** THE PROBLEM **
All lines from the start of the listing below through the line containing "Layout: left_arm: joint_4" are to be written out again exactly, and no others.

________________

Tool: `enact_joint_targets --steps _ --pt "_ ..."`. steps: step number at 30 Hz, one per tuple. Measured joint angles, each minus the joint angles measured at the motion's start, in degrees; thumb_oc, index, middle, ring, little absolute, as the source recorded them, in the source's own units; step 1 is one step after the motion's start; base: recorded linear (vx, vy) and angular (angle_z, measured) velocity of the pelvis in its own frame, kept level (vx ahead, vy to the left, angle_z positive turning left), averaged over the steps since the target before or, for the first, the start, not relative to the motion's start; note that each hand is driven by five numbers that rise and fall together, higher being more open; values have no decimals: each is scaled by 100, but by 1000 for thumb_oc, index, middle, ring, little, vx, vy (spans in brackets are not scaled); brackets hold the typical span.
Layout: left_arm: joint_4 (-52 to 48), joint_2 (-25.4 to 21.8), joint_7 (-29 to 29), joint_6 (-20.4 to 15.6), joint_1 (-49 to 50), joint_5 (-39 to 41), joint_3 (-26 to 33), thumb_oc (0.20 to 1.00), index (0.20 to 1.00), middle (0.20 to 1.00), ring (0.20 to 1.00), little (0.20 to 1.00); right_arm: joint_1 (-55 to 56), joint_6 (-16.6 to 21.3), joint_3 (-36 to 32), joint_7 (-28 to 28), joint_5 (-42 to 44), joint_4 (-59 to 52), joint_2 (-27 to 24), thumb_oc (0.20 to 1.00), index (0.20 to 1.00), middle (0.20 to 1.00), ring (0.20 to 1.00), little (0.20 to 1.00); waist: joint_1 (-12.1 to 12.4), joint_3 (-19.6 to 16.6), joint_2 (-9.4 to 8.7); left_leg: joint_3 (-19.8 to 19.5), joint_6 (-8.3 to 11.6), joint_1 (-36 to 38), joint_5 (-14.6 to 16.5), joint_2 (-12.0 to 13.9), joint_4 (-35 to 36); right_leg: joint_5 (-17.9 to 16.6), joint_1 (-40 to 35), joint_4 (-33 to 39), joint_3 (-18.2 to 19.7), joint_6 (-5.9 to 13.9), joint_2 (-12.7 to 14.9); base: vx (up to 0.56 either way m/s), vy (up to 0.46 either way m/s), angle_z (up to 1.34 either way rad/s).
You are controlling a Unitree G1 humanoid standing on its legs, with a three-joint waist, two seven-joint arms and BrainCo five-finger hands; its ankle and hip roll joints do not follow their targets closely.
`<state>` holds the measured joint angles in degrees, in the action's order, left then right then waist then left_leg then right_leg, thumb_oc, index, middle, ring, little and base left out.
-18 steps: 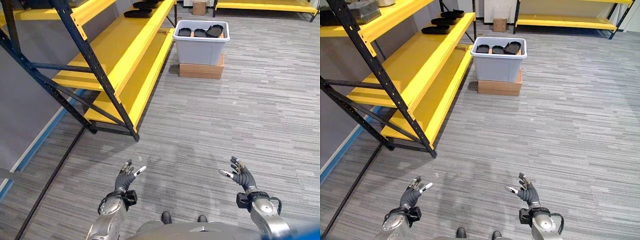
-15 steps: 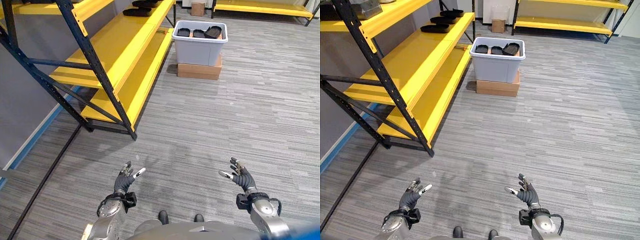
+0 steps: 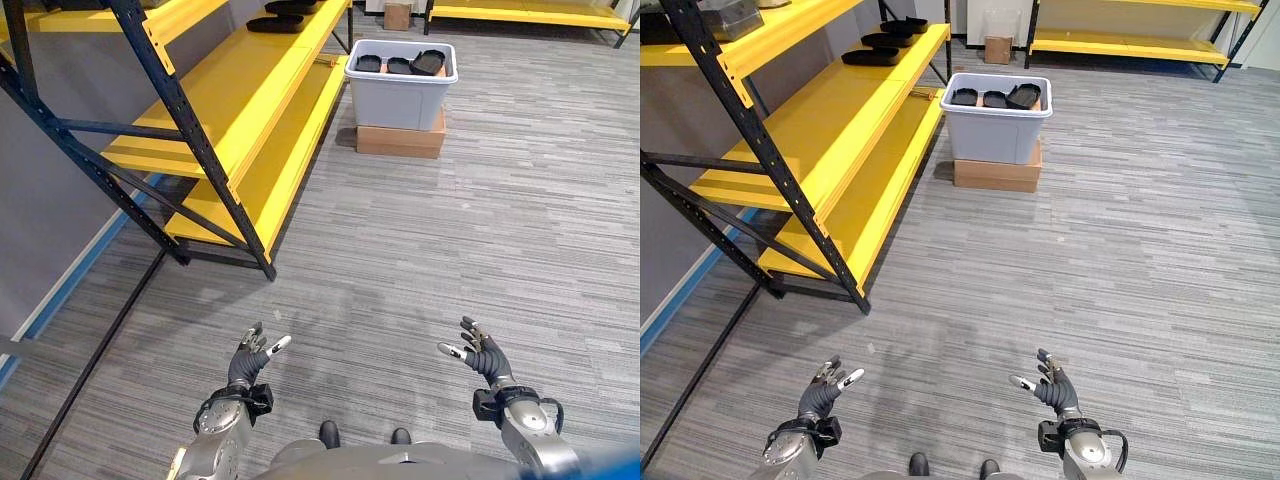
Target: Move parts from the plastic box to the shelf.
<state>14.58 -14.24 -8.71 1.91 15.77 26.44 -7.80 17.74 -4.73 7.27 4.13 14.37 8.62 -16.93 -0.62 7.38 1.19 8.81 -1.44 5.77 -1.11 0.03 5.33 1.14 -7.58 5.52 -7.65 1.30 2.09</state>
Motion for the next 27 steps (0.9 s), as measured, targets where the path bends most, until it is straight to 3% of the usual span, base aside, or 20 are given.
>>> enact_joint_targets --steps 16,27 --pt "-37 -12 10 0 -6 -7 -4 1000 1000 1000 1000 1000 -1 0 0 -5 -1 -33 0 1000 1000 1000 1000 1000 -3 -30 -35 -10 0 -39 0 -1 2 -1 37 0 -17 -1 1 2 1 0" --pt "-494 -332 131 -34 -329 -10 -124 1000 1000 1000 1000 1000 -297 11 4 -49 0 -35 -8 1000 1000 1000 1000 1000 12 -90 -12 -6 -32 -234 -10 -29 3 0 309 -170 43 12 31 -15 98 -2"
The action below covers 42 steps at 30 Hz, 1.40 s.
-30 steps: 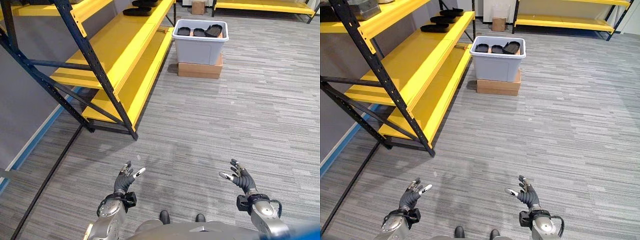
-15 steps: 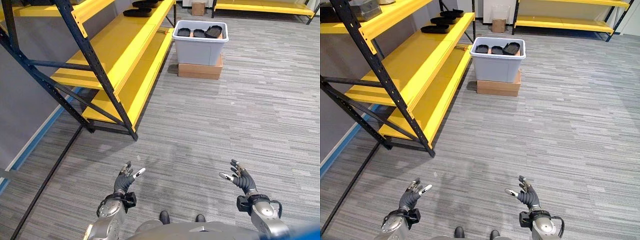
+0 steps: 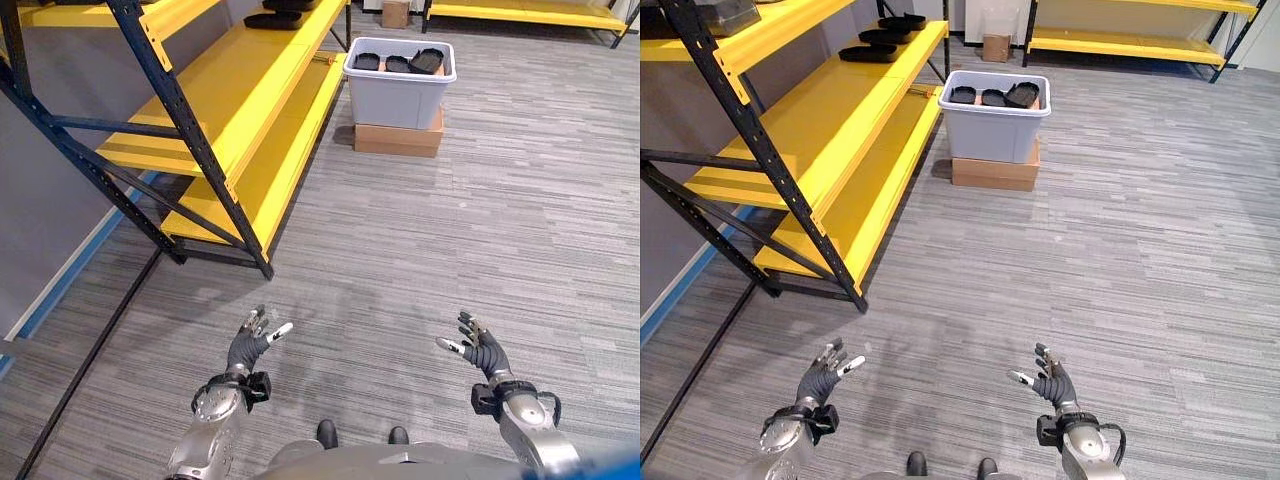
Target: Move parts from the plastic box to the shelf.
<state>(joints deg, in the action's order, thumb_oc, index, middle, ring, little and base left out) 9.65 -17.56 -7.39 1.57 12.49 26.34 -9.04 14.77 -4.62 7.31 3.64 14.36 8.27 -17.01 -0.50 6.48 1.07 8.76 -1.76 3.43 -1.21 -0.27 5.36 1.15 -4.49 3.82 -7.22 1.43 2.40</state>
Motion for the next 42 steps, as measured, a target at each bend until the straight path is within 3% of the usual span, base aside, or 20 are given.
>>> enact_joint_targets --steps 4,6,9,12,15,17,18,21,23,24,25,26,28,30,31,32,34,36,40,42 --pt "25 -32 57 -91 -370 -3 -81 1000 1000 1000 1000 1000 -117 3 -8 -65 -1 45 -58 1000 1000 1000 1000 1000 -115 213 237 -43 -150 -45 -28 -44 -4 254 587 -1181 24 269 115 -61 212 4" --pt "91 -43 82 -102 -449 -13 -115 1000 1000 1000 1000 1000 -150 13 -11 -82 0 44 -90 1000 1000 1000 1000 1000 -188 414 363 -60 -293 2 -20 -60 -8 324 1330 -2748 94 397 233 -10 199 3" --pt "67 -126 84 -115 -454 -106 -121 1000 1000 1000 1000 1000 -28 9 11 -121 2 40 -72 1000 1000 1000 1000 1000 -301 621 274 -64 -527 130 123 -322 -46 251 2326 -4352 214 607 576 170 93 -3" --pt "66 -135 108 -120 -507 -119 -88 1000 1000 1000 1000 1000 -80 11 2 -126 20 -46 -35 1000 1000 1000 1000 1000 -372 736 303 -63 -528 44 124 -357 -87 323 2409 -3038 164 663 500 210 -53 -9" --pt "135 -93 173 -130 -571 -126 38 1000 1000 1000 1000 1000 -79 12 -3 -131 69 12 121 1000 1000 1000 1000 1000 -433 680 18 -115 -391 88 284 -509 -78 -372 2296 -115 -650 774 799 416 -192 18" --pt "138 62 227 -134 -309 -189 96 1000 1000 1000 1000 1000 -121 25 -64 -152 60 40 106 1000 1000 1000 1000 1000 -371 525 -28 -167 -205 356 620 -421 -84 -554 2090 -139 -875 788 862 537 -287 19" --pt "132 218 227 -141 -181 -245 48 1000 1000 1000 1000 1000 -17 1 -110 -158 58 58 36 1000 1000 1000 1000 1000 -367 201 100 -296 -67 417 827 -229 -110 -594 2117 -933 -783 624 766 471 -321 43" --pt "136 249 258 -155 -242 -243 -200 1000 1000 1000 1000 1000 -286 76 -160 -188 62 -36 -279 1000 1000 1000 1000 1000 -391 23 477 -481 331 506 872 386 -451 -481 1727 -1112 -1134 -267 294 382 -307 44" --pt "140 268 240 -192 -381 -230 -168 1000 1000 1000 1000 1000 -411 128 -195 -195 69 55 -463 1000 1000 1000 1000 1000 -392 57 553 -556 646 376 545 488 -982 -69 2310 -2547 -1152 -250 436 281 -293 10" --pt "144 266 239 -199 -380 -230 -166 1000 1000 1000 1000 1000 -398 129 -210 -195 70 66 -463 1000 1000 1000 1000 1000 -409 53 569 -574 653 334 541 514 -1067 30 2345 -2603 -1149 -176 421 255 -288 28" --pt "18 -28 234 -228 -335 -211 -144 1000 1000 1000 1000 1000 -193 129 -236 -185 80 16 -320 1000 1000 1000 1000 1000 -474 -9 188 -603 735 71 615 372 -2035 -31 1990 -1636 -944 -56 483 139 -211 13" --pt "122 61 224 -243 -339 -209 -102 1000 1000 1000 1000 1000 -83 128 -243 -194 84 42 -367 1000 1000 1000 1000 1000 -402 1 235 -610 749 -22 711 454 -2519 124 1775 -1519 -990 -494 302 191 -277 -4" --pt "76 99 234 -225 -331 -193 -101 1000 1000 1000 1000 1000 18 124 -356 -146 121 109 -420 1000 1000 1000 1000 1000 -313 7 267 -627 951 -948 324 697 -4144 268 1658 -1373 -961 -731 56 216 -216 -23" --pt "62 111 238 -226 -407 -193 -94 1000 1000 1000 1000 1000 100 120 -370 -114 122 108 -376 1000 1000 1000 1000 1000 -259 159 120 -571 942 -1422 365 716 -4776 273 1323 -1114 -951 -752 26 219 -121 5" --pt "46 138 254 -235 -439 -194 -95 1000 1000 1000 1000 1000 143 123 -448 -101 129 87 -307 1000 1000 1000 1000 1000 -267 266 -35 -493 872 -1681 652 614 -4695 255 1085 -888 -942 -710 9 175 -23 -5" --pt "13 137 252 -242 -379 -193 -87 1000 1000 1000 1000 1000 153 116 -440 -65 135 72 -320 1000 1000 1000 1000 1000 -172 433 -175 -290 743 -1979 771 377 -3647 222 706 -592 -940 -664 -29 476 -2 -25" --pt "20 94 253 -191 -202 -198 -74 1000 1000 1000 1000 1000 144 147 -448 -32 202 -3 -254 1000 1000 1000 1000 1000 -189 457 -164 383 701 -2300 465 526 -2135 318 207 -142 -1039 -533 -236 471 53 -27" --pt "53 166 253 -194 -194 -210 -52 1000 1000 1000 1000 1000 161 154 -456 12 218 150 -220 1000 1000 1000 1000 1000 -202 508 -7 412 660 -2261 8 548 -553 419 -237 78 -1053 -371 -421 410 88 -6" --pt "134 199 227 -190 -138 -216 29 1000 1000 1000 1000 1000 154 163 -378 -4 213 275 -263 1000 1000 1000 1000 1000 -84 537 116 205 691 -2225 -370 523 -279 692 -804 140 -663 -43 -418 368 100 -44" --pt "117 290 234 -198 -71 -214 87 1000 1000 1000 1000 1000 291 162 -354 -56 209 195 -359 1000 1000 1000 1000 1000 -6 464 181 176 408 -1961 -634 540 -345 900 -1131 137 -491 0 -390 404 136 -51"
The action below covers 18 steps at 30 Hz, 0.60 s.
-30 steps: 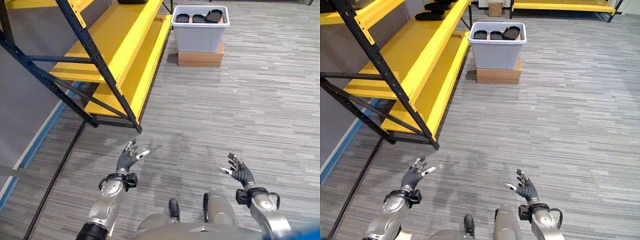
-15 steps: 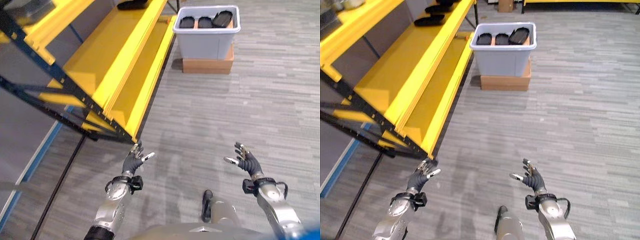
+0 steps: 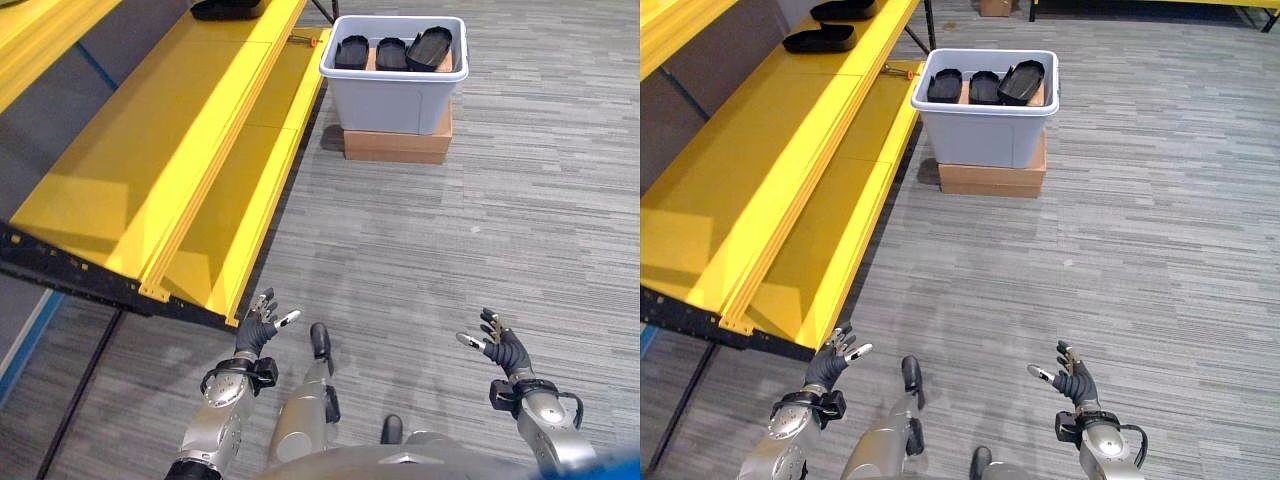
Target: Move parts from the plastic box to the shelf.
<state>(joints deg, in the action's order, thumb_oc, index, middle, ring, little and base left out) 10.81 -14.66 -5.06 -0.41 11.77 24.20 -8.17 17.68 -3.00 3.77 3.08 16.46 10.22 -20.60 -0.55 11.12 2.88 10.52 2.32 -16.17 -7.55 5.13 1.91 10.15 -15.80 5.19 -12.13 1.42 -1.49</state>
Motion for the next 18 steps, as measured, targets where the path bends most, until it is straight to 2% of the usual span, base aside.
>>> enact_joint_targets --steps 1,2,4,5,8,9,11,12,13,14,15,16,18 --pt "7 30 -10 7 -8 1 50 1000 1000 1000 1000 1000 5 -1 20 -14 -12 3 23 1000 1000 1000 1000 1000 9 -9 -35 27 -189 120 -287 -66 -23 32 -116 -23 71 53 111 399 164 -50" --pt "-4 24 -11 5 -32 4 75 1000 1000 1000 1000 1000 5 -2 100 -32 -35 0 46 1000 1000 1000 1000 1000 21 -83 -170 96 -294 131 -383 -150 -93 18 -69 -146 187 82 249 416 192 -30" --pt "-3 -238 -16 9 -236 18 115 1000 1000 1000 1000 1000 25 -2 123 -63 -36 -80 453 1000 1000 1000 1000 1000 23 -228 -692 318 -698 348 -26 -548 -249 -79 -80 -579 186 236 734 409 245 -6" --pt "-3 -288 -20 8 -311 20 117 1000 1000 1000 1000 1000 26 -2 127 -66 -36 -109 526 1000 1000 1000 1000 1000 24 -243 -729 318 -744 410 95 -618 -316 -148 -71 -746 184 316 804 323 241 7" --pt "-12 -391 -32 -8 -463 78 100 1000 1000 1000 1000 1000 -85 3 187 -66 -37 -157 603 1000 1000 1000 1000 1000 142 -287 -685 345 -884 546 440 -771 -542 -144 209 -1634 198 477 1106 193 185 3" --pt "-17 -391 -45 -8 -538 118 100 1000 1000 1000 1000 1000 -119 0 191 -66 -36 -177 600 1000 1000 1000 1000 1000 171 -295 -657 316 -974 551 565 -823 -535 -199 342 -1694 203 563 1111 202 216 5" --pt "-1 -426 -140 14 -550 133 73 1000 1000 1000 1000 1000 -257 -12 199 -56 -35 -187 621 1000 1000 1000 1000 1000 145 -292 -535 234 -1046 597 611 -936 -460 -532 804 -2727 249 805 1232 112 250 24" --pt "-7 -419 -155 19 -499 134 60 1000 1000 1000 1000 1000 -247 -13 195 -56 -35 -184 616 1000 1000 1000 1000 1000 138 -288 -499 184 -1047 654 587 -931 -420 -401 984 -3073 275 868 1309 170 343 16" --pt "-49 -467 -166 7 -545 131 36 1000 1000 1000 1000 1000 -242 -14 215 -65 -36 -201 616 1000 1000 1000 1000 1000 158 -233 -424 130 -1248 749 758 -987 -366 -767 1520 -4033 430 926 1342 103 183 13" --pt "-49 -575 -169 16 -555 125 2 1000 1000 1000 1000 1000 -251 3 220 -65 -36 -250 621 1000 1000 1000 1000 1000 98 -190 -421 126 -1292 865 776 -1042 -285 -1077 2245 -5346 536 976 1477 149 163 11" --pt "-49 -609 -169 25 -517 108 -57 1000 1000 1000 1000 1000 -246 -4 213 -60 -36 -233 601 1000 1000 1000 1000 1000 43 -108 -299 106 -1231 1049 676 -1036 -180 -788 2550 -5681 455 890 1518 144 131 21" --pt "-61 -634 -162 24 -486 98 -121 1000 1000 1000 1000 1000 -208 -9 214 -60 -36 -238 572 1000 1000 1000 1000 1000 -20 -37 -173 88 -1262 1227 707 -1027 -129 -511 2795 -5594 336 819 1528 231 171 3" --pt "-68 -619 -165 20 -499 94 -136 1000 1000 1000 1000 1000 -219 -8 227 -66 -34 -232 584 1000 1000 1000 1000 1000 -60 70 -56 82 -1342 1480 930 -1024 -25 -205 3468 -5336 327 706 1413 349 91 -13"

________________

** FINISHED EXERCISE **
Tool: `enact_joint_targets --steps _ --pt "_ ..."`. steps: step number at 30 Hz, one per tuple. Measured joint angles, each minus the joint angles measured at the motion's start, in degrees; thumb_oc, index, middle, ring, little absolute, as the source recorded them, in the source's own units; step 1 is one step after the motion's start; base: recorded linear (vx, vy) and angular (angle_z, measured) velocity of the pelvis in its own frame, kept level (vx ahead, vy to the left, angle_z positive turning left), averaged over the steps since the target before or, for the first, the start, not relative to the motion's start; note that each hand is driven by five numbers that rise and fall together, higher being more open; values have no decimals: each is scaled by 100, but by 1000 for thumb_oc, index, middle, ring, little, vx, vy (spans in brackets are not scaled); brackets hold the typical span.
Layout: left_arm: joint_4 (-52 to 48), joint_2 (-25.4 to 21.8), joint_7 (-29 to 29), joint_6 (-20.4 to 15.6), joint_1 (-49 to 50), joint_5 (-39 to 41), joint_3 (-26 to 33), thumb_oc (0.20 to 1.00), index (0.20 to 1.00), middle (0.20 to 1.00), ring (0.20 to 1.00), little (0.20 to 1.00); right_arm: joint_1 (-55 to 56), joint_6 (-16.6 to 21.3), joint_3 (-36 to 32), joint_7 (-28 to 28), joint_5 (-42 to 44), joint_4 (-59 to 52), joint_2 (-27 to 24), thumb_oc (0.20 to 1.00), index (0.20 to 1.00), middle (0.20 to 1.00), ring (0.20 to 1.00), little (0.20 to 1.00); waist: joint_1 (-12.1 to 12.4), joint_3 (-19.6 to 16.6), joint_2 (-9.4 to 8.7); left_leg: joint_3 (-19.8 to 19.5), joint_6 (-8.3 to 11.6), joint_1 (-36 to 38), joint_5 (-14.6 to 16.5), joint_2 (-12.0 to 13.9), joint_4 (-35 to 36); right_leg: joint_5 (-17.9 to 16.6), joint_1 (-40 to 35), joint_4 (-33 to 39), joint_3 (-18.2 to 19.7), joint_6 (-5.9 to 13.9), joint_2 (-12.7 to 14.9); base: vx (up to 0.56 either way m/s), vy (up to 0.46 either way m/s), angle_z (up to 1.34 either way rad/s).

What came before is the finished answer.